NEW YORK (TheStreet) --Apple's(AAPL) announcement of a share repurchasing program means that long-term holders of the stock shouldn't mind if its recent spectacular run ends in a sell-off soon. Actually, they should hope that it does.

When I purchased shares of Apple last fall, I wasn't betting that the stock would be up 60% just six months later. Rather, I was investing in the accuracy of two observations I was making at the time.

First, I thought stock market prices were depressed due to a variety of short-sighted concerns, and Apple shares were under pressure because of the untimely death of the company's visionary leader, Steve Jobs.
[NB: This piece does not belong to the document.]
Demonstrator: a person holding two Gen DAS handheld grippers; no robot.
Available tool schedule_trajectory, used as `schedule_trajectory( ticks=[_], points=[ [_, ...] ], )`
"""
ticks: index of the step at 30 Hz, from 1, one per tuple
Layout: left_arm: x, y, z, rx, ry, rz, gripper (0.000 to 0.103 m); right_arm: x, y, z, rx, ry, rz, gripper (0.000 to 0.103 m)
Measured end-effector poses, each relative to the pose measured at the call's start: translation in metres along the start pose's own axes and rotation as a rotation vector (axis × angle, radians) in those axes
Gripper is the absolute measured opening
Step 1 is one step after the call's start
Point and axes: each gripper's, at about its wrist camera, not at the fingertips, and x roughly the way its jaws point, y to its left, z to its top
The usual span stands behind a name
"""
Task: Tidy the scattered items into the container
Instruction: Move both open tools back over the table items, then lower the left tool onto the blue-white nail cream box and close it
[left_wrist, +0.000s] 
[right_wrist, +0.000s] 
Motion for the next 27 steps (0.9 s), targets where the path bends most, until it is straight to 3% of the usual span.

The company's stock price, at under 10 times Wall Street's earnings forecast for the year to come, looked cheap.

Apple CEO Tim Cook

Second, even in the absence of Steve Jobs, I thought Apple was poised to become a much larger and more valuable company over the course of the next decade. Moreover, I suspected that without Jobs, Apple would be more likely to consider returning some of its accumulated cash directly to shareholders. Therefore, Apple's common stockholders faced the enticing prospect of enjoying stock price appreciation over time as well as income in the form of dividends.

Now, Apple shares are more expensive, but its earnings are still growing rapidly and nothing has transpired that changes my fundamental, long-term view of the company in any way. On Monday, the company confirmed that it's taking steps to start returning some of its cash bounty directly to shareholders by spending about $45 billion over the next three years on a quarterly dividend and share repurchases.